[Stored data]

'''

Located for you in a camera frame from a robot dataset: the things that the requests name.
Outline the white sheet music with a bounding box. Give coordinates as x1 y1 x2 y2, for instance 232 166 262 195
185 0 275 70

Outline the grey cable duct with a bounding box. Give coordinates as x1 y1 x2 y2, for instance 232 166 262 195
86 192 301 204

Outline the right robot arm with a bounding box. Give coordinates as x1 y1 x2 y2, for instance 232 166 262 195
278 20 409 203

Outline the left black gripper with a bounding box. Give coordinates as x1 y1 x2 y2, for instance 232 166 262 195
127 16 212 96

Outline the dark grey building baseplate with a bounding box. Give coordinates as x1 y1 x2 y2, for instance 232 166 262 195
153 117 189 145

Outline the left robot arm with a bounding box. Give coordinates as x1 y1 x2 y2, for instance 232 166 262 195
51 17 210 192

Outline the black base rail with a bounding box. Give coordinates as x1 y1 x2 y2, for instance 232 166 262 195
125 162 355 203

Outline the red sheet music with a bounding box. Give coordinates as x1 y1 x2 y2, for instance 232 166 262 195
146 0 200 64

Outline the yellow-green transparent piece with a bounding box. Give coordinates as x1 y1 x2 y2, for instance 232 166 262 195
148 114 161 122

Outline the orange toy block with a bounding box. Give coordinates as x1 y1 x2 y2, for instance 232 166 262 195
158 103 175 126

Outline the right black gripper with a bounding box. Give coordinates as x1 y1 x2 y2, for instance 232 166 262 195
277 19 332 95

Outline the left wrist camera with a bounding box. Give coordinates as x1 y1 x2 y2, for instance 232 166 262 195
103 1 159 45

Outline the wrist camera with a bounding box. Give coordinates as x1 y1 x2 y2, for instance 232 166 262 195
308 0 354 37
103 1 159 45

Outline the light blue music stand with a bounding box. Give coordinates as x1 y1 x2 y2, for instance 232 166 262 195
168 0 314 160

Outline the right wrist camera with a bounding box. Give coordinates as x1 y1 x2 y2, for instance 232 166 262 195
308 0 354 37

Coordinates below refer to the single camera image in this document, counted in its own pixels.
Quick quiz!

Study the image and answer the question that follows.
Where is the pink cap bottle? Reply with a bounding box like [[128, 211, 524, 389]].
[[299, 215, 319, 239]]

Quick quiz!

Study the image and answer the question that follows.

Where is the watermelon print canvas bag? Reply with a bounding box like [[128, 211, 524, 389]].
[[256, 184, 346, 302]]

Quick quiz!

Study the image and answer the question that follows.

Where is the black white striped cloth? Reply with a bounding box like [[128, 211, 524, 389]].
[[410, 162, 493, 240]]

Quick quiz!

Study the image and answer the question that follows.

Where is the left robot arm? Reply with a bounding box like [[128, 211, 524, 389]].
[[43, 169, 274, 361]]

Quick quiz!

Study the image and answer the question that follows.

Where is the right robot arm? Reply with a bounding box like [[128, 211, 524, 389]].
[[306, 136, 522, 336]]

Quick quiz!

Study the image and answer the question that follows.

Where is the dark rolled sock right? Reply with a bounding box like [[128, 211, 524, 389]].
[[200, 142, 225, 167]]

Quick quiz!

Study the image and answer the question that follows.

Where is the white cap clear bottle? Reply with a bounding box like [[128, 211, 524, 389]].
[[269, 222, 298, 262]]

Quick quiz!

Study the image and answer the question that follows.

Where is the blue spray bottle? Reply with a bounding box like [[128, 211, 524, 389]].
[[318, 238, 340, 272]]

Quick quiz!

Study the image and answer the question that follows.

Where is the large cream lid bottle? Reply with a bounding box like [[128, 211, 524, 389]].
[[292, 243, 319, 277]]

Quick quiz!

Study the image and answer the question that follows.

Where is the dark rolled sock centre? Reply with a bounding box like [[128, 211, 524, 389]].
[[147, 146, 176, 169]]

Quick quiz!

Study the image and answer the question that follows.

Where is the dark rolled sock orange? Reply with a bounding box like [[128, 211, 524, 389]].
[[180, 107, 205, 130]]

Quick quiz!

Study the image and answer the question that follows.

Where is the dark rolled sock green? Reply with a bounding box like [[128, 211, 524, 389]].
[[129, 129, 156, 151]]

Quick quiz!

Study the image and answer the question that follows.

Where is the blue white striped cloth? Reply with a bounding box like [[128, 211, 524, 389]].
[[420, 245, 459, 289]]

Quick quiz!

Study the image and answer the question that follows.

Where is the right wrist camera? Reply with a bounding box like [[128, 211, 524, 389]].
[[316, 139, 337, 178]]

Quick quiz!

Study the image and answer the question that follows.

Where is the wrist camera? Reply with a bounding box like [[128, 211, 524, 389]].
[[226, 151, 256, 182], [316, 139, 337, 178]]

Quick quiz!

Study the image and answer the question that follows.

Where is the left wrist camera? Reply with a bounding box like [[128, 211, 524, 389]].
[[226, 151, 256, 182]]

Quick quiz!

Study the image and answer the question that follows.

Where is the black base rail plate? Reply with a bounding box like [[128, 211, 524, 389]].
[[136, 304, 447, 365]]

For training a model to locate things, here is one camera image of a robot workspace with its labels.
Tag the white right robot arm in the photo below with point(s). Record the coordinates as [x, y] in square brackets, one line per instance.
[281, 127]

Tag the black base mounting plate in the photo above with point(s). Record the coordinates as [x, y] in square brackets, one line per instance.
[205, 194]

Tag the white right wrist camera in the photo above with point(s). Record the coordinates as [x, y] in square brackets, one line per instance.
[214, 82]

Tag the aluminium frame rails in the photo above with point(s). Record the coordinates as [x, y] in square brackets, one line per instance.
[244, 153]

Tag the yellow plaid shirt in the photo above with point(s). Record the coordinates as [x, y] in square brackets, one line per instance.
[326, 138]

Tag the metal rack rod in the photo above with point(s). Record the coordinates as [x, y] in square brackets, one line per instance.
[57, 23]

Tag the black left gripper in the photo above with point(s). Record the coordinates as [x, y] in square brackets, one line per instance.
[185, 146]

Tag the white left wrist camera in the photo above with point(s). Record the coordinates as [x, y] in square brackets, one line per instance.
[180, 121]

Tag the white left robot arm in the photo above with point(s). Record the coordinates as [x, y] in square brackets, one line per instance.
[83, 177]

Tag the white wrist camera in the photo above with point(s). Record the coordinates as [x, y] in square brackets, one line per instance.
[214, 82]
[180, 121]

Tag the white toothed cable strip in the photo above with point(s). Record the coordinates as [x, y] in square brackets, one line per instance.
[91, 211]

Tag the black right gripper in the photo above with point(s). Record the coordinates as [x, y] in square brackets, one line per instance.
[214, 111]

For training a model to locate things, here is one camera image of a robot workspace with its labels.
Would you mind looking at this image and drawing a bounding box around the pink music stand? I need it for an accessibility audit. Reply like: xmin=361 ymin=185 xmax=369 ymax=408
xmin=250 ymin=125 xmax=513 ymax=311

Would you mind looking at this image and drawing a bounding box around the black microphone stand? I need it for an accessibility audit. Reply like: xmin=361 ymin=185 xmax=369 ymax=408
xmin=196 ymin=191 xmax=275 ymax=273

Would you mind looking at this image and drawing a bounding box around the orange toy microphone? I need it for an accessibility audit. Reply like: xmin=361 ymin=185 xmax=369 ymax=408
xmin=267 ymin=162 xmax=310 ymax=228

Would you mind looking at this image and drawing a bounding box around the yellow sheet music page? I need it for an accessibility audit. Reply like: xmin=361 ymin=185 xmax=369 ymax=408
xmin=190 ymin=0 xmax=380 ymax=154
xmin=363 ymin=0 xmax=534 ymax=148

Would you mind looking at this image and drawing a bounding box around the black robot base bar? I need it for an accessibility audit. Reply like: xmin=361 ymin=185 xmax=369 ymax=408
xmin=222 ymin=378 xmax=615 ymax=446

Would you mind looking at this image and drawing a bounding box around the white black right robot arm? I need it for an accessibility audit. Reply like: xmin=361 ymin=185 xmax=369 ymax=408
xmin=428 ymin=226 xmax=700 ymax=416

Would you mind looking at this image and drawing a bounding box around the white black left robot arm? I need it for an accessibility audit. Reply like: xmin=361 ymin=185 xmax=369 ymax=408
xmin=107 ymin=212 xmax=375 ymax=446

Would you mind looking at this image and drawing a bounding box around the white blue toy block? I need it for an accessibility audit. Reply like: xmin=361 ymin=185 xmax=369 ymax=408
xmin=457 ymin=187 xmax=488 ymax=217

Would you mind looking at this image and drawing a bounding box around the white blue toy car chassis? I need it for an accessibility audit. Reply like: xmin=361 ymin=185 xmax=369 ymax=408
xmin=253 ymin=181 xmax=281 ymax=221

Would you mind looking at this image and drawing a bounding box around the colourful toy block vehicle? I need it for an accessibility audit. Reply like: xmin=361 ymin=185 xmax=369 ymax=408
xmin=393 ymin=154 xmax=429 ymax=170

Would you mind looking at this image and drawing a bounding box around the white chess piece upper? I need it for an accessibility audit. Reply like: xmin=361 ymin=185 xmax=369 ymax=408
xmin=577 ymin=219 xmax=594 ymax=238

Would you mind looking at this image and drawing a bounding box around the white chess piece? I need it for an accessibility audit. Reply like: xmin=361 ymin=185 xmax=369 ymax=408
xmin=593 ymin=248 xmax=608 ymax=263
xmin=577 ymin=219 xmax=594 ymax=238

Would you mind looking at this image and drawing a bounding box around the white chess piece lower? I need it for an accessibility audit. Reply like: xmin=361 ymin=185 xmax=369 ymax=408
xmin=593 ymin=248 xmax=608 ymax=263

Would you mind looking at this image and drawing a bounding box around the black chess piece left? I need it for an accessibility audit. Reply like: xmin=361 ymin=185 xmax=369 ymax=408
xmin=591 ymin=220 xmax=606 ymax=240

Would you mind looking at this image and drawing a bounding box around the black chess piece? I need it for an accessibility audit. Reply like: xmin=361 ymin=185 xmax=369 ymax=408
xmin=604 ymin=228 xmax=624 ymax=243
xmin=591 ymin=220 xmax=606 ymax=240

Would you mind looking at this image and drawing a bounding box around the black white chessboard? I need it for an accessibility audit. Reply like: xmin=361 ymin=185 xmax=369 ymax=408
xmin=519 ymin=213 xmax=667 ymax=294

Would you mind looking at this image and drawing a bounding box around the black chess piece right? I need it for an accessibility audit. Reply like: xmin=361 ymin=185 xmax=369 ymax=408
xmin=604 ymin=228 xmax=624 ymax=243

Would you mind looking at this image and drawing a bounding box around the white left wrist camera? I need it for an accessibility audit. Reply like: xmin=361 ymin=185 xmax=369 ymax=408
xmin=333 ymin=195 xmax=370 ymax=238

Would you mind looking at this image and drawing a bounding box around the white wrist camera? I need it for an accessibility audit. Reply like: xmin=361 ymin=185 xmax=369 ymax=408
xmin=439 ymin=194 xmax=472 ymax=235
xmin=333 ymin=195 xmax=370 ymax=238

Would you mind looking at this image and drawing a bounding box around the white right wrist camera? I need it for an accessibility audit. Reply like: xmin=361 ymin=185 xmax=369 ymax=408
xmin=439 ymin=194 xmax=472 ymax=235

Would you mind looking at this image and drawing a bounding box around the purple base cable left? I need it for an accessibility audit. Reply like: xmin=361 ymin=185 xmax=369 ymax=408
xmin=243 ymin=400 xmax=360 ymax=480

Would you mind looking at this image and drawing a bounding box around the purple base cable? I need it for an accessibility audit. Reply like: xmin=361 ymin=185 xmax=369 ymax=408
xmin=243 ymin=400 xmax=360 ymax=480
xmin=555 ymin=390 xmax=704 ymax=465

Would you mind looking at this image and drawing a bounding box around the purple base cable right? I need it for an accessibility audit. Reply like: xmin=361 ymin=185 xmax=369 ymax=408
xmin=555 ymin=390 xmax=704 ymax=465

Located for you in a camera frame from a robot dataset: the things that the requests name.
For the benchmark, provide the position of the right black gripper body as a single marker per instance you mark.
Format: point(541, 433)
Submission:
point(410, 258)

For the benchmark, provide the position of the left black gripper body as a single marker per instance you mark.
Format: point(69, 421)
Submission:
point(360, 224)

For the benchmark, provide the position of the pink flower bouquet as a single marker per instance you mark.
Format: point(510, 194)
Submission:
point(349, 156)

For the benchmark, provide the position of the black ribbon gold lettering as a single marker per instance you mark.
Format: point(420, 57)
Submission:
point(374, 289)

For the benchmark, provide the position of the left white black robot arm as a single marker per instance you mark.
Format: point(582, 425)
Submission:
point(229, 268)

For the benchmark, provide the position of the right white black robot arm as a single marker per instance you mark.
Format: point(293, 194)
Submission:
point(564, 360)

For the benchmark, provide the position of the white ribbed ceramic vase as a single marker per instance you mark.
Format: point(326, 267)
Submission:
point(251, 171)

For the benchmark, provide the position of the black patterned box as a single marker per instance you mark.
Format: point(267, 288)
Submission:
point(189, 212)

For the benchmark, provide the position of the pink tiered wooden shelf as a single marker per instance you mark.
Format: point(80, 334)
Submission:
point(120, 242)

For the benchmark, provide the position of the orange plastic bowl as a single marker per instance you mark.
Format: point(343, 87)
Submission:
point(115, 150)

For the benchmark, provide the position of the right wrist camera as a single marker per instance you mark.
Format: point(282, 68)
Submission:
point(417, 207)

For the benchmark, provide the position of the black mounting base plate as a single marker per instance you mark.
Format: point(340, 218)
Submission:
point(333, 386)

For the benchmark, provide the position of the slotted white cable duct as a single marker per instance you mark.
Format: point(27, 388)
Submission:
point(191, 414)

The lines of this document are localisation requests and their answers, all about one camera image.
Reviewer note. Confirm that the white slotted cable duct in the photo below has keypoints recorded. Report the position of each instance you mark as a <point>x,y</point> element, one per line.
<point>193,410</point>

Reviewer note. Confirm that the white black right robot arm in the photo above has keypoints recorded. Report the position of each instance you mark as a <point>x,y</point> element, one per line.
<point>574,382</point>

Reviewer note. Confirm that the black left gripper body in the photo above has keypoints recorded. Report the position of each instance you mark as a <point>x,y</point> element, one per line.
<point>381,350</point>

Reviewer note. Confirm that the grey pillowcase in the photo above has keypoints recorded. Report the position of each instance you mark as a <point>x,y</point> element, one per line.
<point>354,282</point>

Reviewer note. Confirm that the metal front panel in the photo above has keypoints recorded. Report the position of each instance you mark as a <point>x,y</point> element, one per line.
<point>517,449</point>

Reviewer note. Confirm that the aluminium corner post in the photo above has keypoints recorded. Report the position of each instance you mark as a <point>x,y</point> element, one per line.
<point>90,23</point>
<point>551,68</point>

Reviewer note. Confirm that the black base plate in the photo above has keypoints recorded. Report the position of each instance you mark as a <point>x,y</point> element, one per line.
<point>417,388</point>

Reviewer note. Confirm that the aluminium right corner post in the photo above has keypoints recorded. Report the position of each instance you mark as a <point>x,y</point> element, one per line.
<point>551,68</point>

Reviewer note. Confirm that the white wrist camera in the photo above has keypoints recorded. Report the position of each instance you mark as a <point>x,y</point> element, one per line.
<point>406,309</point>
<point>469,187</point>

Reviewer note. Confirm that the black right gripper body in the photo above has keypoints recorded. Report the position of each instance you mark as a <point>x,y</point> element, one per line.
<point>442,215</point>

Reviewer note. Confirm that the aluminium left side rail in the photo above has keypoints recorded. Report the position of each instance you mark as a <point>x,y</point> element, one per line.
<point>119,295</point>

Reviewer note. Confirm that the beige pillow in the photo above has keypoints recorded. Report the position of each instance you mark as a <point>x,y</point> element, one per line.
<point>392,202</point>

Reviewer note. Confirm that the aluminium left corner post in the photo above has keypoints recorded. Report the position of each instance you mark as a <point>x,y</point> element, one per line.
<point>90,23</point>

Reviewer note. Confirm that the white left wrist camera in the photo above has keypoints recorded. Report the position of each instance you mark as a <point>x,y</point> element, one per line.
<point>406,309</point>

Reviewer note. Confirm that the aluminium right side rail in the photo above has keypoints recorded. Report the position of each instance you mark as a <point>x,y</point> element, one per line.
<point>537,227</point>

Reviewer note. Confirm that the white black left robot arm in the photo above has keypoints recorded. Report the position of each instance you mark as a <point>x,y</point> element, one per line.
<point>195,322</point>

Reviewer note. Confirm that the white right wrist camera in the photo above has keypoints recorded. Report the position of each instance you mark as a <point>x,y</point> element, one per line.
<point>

'''

Exercise requirements:
From the data above, gather every line that includes the word "slotted".

Problem solution:
For the benchmark, provide the position of the slotted white cable duct as a single marker per instance you mark.
Reviewer note. Confirm that the white slotted cable duct in the photo below has keypoints recorded. Report the position of each instance you mark as a <point>x,y</point> element, one per line.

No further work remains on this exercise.